Problem details: Show all lines of the listing that contain the word "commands".

Data:

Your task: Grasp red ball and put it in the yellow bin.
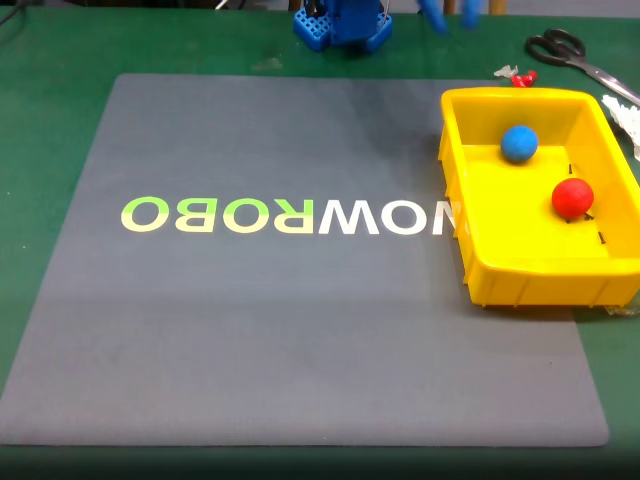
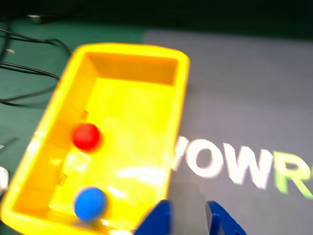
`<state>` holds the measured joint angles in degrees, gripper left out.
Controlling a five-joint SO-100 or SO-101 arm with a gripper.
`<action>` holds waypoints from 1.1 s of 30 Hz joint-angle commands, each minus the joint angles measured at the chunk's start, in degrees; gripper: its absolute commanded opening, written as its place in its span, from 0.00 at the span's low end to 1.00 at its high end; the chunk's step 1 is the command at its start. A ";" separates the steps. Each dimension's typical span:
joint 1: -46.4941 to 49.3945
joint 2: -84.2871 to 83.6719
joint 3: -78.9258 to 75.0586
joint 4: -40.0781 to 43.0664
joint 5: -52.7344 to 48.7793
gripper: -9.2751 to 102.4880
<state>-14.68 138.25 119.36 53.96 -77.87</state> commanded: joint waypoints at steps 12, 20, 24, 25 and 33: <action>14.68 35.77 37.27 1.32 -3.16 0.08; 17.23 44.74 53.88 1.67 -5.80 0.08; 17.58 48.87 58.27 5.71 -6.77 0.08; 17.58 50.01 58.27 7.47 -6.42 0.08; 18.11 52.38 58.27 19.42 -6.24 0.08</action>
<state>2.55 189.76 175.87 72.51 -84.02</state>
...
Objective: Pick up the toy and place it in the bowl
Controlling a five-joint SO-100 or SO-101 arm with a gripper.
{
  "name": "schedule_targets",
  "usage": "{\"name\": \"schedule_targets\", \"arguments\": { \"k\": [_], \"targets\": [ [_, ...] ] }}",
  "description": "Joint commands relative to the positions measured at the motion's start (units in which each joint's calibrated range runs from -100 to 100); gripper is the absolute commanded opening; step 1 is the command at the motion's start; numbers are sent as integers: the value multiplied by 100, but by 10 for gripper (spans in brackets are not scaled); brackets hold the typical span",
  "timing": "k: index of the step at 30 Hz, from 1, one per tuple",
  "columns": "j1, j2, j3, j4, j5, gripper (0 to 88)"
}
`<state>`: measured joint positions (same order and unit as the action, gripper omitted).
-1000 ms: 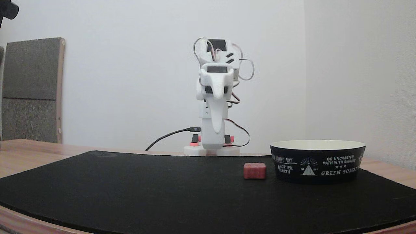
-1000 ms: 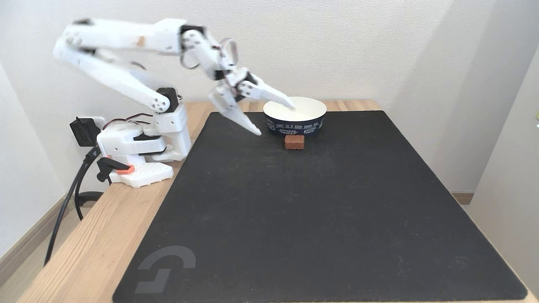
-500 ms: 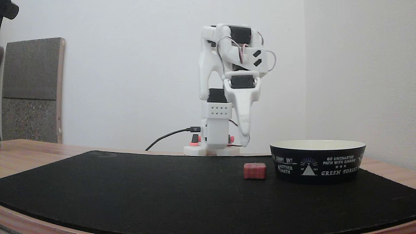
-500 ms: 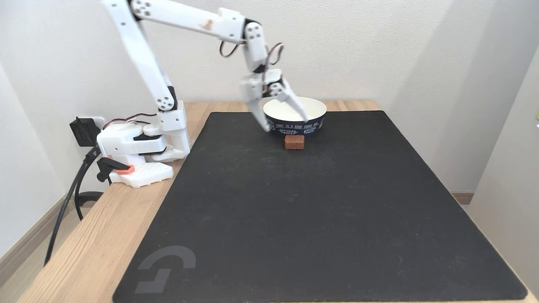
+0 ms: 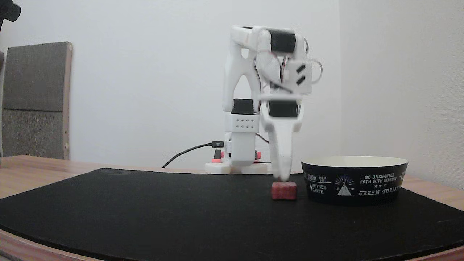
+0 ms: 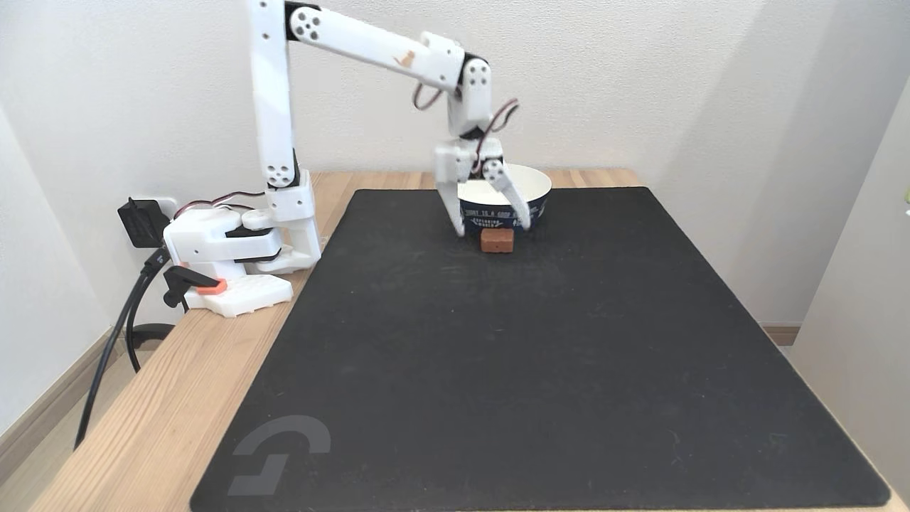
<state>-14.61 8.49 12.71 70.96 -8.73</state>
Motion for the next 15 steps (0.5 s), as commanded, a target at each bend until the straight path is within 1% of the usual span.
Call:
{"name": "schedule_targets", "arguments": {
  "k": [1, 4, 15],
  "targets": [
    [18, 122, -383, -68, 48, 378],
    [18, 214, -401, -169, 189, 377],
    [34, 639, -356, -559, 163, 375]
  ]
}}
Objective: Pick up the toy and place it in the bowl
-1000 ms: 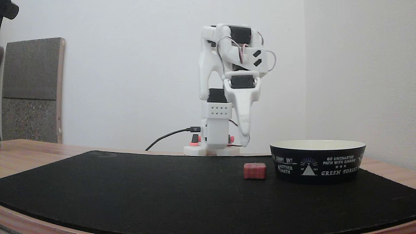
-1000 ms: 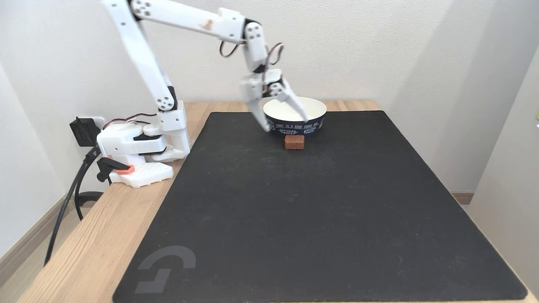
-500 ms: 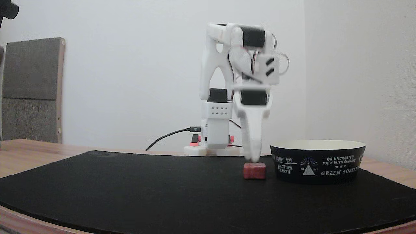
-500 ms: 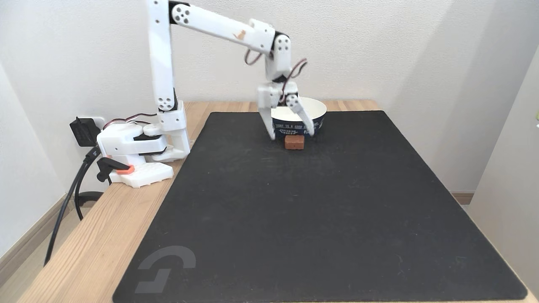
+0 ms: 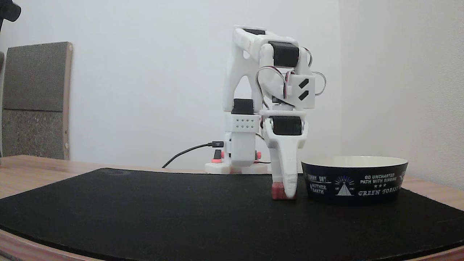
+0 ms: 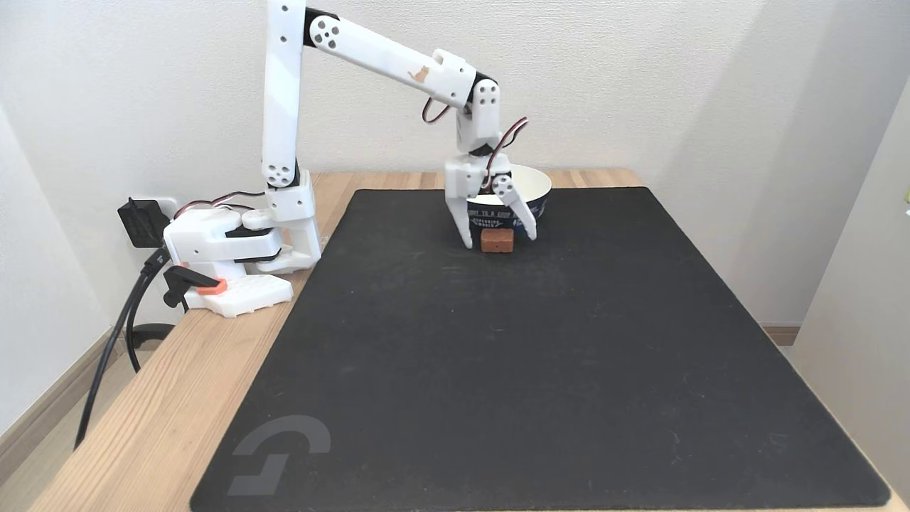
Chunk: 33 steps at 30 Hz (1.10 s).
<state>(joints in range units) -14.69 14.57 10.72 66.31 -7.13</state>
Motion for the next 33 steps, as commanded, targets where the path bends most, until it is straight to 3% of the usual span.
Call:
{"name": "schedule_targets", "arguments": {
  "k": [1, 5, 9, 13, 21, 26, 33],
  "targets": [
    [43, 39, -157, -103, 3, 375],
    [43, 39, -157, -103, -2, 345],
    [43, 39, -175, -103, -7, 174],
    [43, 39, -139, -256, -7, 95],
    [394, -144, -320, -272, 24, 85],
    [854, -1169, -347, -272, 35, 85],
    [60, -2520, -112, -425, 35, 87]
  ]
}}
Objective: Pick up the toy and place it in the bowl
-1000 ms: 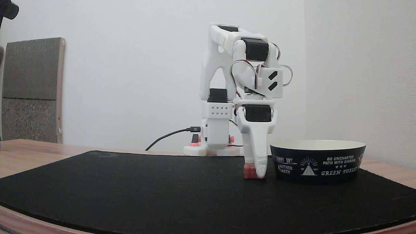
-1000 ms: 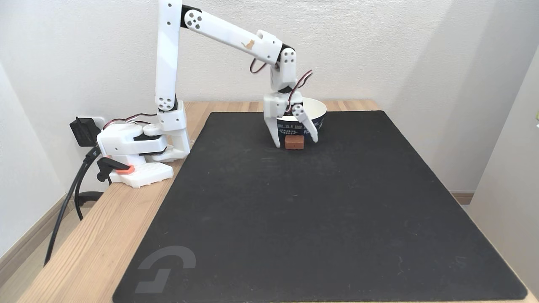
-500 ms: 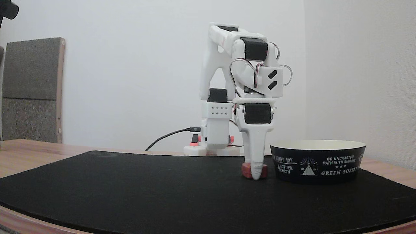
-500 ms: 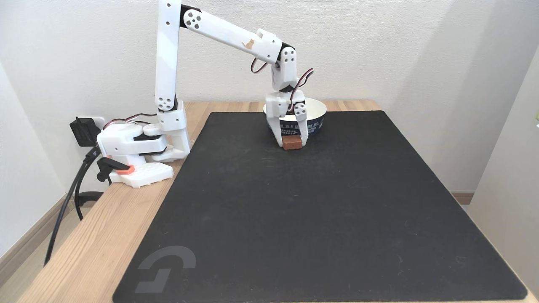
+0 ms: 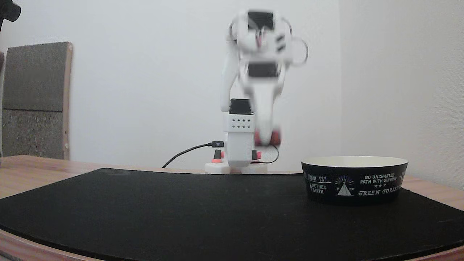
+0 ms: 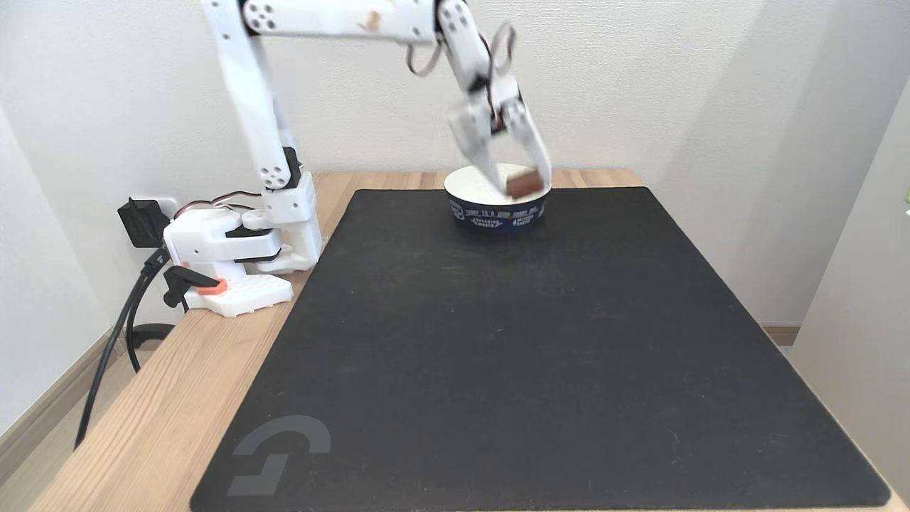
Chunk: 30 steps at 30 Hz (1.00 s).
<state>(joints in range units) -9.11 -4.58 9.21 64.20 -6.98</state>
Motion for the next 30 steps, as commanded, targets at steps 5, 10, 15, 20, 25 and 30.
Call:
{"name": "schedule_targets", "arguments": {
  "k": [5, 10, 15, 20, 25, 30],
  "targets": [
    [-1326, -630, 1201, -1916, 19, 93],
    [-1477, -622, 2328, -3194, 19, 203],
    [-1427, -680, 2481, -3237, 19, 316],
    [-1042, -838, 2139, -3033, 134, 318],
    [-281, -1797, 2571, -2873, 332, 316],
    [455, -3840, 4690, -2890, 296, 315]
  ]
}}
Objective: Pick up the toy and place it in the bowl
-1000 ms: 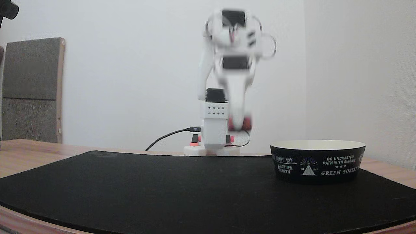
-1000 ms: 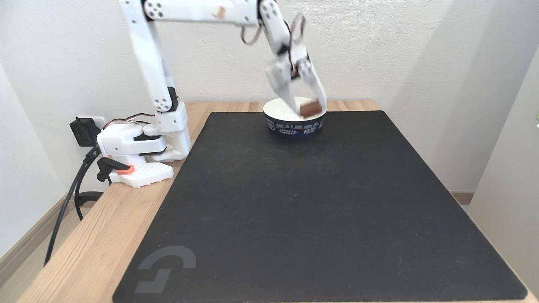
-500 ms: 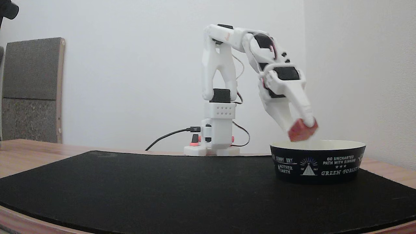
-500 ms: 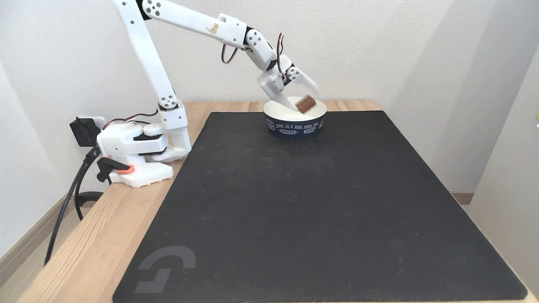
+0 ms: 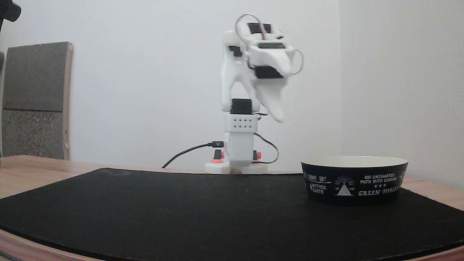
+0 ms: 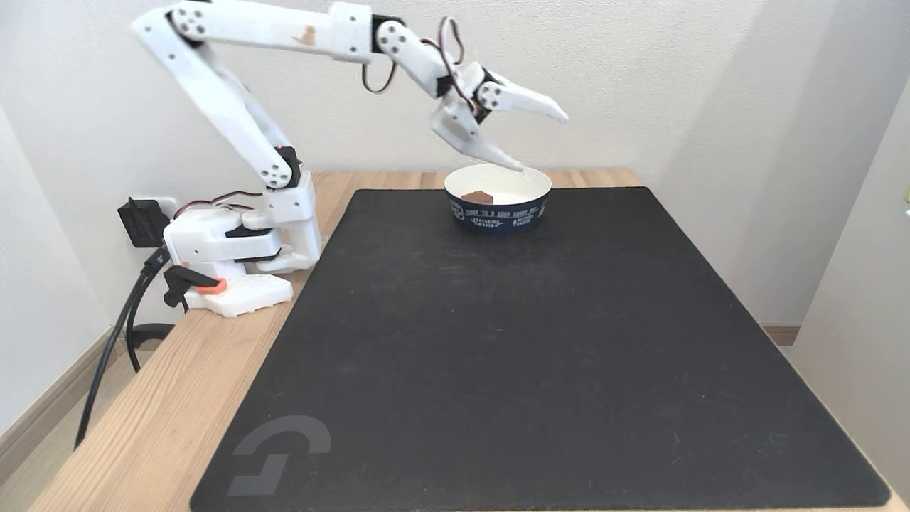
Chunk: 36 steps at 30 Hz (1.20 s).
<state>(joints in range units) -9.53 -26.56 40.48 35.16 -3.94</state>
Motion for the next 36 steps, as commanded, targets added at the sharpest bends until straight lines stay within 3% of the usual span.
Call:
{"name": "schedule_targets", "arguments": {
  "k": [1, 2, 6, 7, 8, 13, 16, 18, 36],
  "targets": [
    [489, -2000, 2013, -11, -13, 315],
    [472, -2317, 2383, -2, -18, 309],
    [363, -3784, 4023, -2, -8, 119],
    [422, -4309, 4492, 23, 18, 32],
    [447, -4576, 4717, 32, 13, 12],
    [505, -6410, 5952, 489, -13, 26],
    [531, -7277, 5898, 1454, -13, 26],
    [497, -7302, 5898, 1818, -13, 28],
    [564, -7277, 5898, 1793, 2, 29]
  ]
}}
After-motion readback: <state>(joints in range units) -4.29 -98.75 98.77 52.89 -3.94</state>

The completed task:
`<action>` holds waypoints from 1.1 s of 30 Hz joint-angle commands, each minus the joint angles measured at the chunk's start, in degrees; gripper: its absolute commanded opening, written as its place in its span, from 0.00 at the span's low end to 1.00 at its high end; the chunk's step 1 is the command at its start. A ";" separates the steps. Each dimension's typical span:
  "description": "Joint commands relative to the positions measured at the motion's start (units in which each joint's calibrated range runs from -100 to 100); gripper is the absolute commanded opening; step 1 is the command at the motion's start; numbers are sent as integers: the value multiplied by 100, but by 10 for gripper (spans in brackets are not scaled); brackets hold the typical span",

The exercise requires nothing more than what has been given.